▶ Exercise objective: Output exactly, and only, the stretch of lines beginning at the line with "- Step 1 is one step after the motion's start" and ending at the last line of the listing below. Drop the pictures.

"""

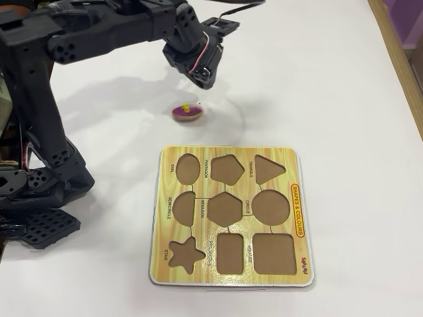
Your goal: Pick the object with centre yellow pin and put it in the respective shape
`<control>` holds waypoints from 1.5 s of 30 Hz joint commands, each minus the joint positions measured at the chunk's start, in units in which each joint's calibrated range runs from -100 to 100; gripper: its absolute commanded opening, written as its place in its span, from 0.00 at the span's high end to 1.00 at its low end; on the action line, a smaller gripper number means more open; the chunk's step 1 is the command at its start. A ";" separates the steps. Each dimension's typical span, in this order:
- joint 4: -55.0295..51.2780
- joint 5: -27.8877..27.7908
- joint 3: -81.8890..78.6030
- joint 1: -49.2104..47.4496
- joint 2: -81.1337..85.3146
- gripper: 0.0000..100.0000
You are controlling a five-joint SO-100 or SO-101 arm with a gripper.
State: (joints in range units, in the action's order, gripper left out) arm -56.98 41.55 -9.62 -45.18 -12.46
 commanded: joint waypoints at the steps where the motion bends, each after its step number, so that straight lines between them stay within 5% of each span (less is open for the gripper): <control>1: 0.11 -0.02 0.27 2.80 5.68 0.99; 14: 0.03 0.40 -2.25 8.46 11.95 0.99; 33: 0.29 0.50 -13.94 -5.01 14.72 0.98; 39: 0.03 -0.07 -14.75 -4.92 15.05 0.84; 45: 0.11 0.50 -20.32 -3.84 16.98 0.83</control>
State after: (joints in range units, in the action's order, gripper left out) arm -57.07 41.91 -28.33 -50.05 0.95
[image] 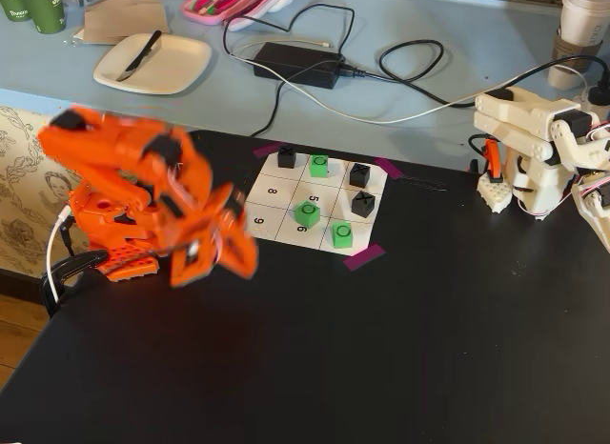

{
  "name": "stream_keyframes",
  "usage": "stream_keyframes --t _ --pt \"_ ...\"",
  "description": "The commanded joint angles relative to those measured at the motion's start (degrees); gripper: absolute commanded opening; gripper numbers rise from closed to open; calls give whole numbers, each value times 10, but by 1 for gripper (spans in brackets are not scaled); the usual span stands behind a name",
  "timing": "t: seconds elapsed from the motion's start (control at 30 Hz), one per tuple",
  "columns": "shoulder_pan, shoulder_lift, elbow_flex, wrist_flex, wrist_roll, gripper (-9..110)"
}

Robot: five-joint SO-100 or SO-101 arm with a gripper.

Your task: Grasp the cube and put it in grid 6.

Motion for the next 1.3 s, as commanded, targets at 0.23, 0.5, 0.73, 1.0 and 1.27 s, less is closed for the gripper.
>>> stream_keyframes --t 0.23,0.5,0.73,1.0,1.27 --pt "17 54 46 8 17 0" --pt "13 54 47 8 13 0" --pt "13 54 47 7 12 0" --pt "13 54 47 7 12 0" --pt "13 54 47 7 12 0"
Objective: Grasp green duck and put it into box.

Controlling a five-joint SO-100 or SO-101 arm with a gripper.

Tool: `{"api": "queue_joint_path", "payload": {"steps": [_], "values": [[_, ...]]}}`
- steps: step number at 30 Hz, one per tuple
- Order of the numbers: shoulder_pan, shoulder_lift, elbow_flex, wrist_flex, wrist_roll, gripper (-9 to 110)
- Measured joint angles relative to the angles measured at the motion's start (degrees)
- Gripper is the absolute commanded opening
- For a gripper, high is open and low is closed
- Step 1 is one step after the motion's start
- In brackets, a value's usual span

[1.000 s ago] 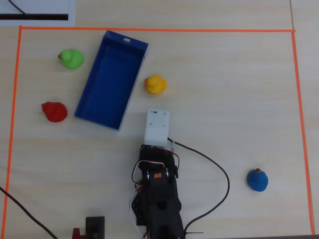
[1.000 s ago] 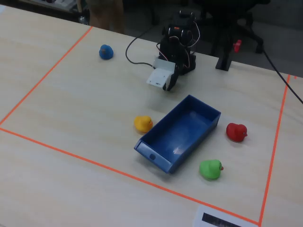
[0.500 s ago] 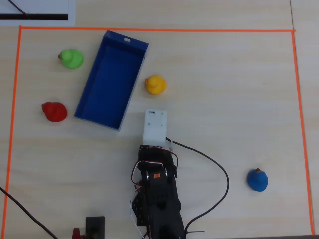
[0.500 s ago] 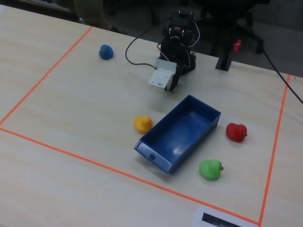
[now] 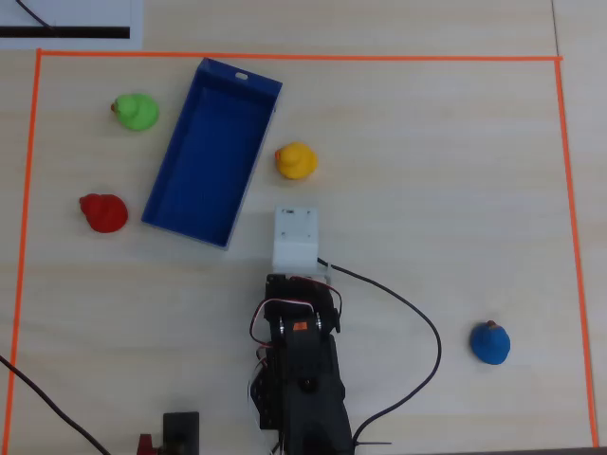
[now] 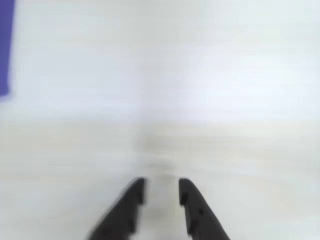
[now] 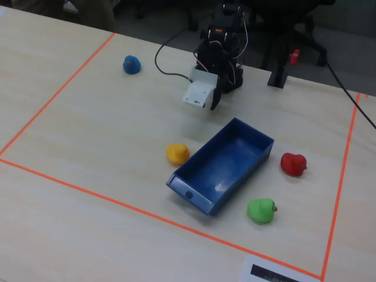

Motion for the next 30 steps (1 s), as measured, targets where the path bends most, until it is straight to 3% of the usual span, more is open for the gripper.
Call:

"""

▶ Completed exercise:
- Step 1 is one step after the motion's start
- In brackets, a value's usual span

[1.000 s ago] 
[1.000 s ago] 
[0.500 s ago] 
[0.500 s ago] 
[now] 
[now] 
[now] 

Motion for the next 30 steps (1 s), as measured, targets where the path bends most, until it is straight to 3% of the usual span, more is open for the gripper.
Call:

What this exercise required has been given in full.